• Exercise brief:
Throughout the listing below, show every line in which "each" occurs.
[Opening Information provided section]
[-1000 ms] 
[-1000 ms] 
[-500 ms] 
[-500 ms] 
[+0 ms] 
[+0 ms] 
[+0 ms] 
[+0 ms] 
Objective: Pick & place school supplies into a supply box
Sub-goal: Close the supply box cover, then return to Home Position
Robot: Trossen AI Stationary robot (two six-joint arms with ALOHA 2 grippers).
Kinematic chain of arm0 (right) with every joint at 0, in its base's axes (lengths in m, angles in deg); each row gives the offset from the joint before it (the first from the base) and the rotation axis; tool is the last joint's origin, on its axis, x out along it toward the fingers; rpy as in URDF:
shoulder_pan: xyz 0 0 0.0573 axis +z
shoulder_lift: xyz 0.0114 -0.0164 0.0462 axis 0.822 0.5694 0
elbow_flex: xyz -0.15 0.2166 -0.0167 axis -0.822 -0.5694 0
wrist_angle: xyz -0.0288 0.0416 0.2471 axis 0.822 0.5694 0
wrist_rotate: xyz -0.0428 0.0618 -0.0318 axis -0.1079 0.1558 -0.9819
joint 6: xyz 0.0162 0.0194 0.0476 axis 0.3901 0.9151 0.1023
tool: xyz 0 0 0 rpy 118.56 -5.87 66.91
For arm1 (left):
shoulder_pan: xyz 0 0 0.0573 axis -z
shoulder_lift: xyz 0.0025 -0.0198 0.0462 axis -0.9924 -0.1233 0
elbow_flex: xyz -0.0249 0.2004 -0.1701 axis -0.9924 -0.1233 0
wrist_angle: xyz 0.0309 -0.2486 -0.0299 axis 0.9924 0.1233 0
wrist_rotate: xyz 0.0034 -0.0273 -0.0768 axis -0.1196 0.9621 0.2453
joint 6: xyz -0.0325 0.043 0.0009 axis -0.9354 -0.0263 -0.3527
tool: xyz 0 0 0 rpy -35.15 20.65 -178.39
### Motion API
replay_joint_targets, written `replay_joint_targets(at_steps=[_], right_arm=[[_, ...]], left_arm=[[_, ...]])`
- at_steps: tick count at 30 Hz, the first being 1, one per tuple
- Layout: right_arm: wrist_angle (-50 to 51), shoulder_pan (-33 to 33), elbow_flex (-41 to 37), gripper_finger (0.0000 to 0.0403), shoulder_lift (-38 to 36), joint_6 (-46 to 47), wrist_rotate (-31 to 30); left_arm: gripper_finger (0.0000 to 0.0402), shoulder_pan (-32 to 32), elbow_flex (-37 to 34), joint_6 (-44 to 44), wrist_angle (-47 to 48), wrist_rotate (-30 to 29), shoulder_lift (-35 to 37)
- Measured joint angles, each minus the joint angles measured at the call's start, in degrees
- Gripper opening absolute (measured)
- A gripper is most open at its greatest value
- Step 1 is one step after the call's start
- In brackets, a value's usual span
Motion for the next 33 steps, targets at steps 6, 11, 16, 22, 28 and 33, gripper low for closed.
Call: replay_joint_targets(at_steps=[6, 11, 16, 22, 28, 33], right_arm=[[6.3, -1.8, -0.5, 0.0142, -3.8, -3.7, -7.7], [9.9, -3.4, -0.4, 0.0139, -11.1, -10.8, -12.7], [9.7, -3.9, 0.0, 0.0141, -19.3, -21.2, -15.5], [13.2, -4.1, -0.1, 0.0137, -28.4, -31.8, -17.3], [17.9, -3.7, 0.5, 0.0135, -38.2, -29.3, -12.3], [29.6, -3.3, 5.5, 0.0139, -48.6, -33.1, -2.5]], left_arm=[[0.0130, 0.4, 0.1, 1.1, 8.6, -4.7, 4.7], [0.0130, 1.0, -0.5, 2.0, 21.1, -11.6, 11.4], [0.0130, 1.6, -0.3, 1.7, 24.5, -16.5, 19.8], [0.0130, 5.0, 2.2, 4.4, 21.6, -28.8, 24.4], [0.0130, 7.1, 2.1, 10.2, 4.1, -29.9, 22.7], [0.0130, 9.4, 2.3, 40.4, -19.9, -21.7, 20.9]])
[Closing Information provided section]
• Exercise answer:
Kinematic chain of arm0 (right) with every joint at 0, in its base's axes (lengths in m, angles in deg); each row gives the offset from the joint before it (the first from the base) and the rotation axis; tool is the last joint's origin, on its axis, x out along it toward the fingers; rpy as in URDF:
- Measured joint angles, each minus the joint angles measured at the call's start, in degrees

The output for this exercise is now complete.